The Matthew effect is the phenomenon whereby individuals have a higher probability to accrue a total reward (eg. popularity, friends, wealth) in proportion to their existing degree – another summary is access grants more access and on and on.
In Davido’s case, social currency founded in fame grants more riches even than is needed. But more than deliver a social experiment on how The Matthew Effect could unfold even in the country with the most people living in poverty, what this has proven is a widely understood fact among experts that social capital more than mere fame is the king of the game going forward.
See – It’s Don Jazzy again! The art of building Social Capital
It may not always rub off
For WEMA Bank, whose response in a first-tweet since the Nigerian Government’s ban on Twitter seem to suggest that this could be a PR shtick, the PR mileage is accruing and hopefully doing what it’s meant to do.

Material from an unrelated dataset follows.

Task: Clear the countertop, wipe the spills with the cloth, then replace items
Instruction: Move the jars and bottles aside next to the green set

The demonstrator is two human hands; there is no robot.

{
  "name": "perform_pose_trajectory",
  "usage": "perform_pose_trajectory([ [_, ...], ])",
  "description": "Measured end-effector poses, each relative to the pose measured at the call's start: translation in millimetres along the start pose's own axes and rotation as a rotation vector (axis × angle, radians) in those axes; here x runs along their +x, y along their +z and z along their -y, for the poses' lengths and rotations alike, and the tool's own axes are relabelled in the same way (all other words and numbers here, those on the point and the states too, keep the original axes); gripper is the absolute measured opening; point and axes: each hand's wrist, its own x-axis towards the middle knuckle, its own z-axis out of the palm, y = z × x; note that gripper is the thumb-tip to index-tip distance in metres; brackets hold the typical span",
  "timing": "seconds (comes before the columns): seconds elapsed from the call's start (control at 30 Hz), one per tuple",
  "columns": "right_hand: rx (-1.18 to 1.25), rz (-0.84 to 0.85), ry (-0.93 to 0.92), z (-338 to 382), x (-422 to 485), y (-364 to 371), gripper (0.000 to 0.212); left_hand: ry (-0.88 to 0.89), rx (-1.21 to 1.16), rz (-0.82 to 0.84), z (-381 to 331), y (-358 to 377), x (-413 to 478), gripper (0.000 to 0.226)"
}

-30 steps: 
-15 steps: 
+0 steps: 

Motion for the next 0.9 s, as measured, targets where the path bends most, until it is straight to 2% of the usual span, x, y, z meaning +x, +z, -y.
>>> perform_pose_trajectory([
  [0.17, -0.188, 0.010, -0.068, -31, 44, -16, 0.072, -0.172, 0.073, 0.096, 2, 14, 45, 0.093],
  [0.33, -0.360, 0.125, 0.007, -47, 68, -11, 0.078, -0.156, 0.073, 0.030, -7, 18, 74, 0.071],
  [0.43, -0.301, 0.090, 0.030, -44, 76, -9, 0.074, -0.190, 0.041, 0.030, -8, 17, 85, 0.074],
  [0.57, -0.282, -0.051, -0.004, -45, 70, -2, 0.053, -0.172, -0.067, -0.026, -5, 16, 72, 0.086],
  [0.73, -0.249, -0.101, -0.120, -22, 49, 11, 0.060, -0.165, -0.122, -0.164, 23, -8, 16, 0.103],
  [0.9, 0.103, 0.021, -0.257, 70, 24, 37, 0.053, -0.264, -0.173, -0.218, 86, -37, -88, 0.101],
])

The commercial bank, with its latest digital banking product Alat by WEMA in competition with a long list of great financial technology offerings from a variety of other brands offering similar service, can use the publicity.
This is evident in the brand’s series of responses to Davido’s stunt. WEMA had tweeted as the challenge kept picking up momentum, “Na bank wey Davido dey use we go dey use now.” The brand will later respond with, E Choke!!!, in a quoted response to Davido’s tweet about the bank calling for a meeting.
Some fans, notwithstanding, raised concern that suggests that not everyone is sold on the publicity strategy. Specifically regarding what someone narrowed down to WEMA’s failure to show solidarity with young Nigerians who are the most affected by Nigeria’s Twitter Ban by failing to defy the federal government directive to stop using the microblogging site.
It is unlikely that the bank will respond to that with the response to what many have taken to calling #The100MillionChallenge being largely in favour of the brand, it may in fact be foolhardy to respond to something that isn’t yet a crisis. Yet this is evidence that social currency may not always rub off, but it goes a great deal to cover brands with enough of a star’s good will with their fans to escape deep scrutiny.
Whatever the outcome, WEMA Bank has successfully returned to the consciousness of Nigerians thanks to Davido’s stunt, and the brand is milking one of the biggest social experiments since #BBNaija. Whatever else comes of this hereafter will simply be a residual windfall to both the star and brand.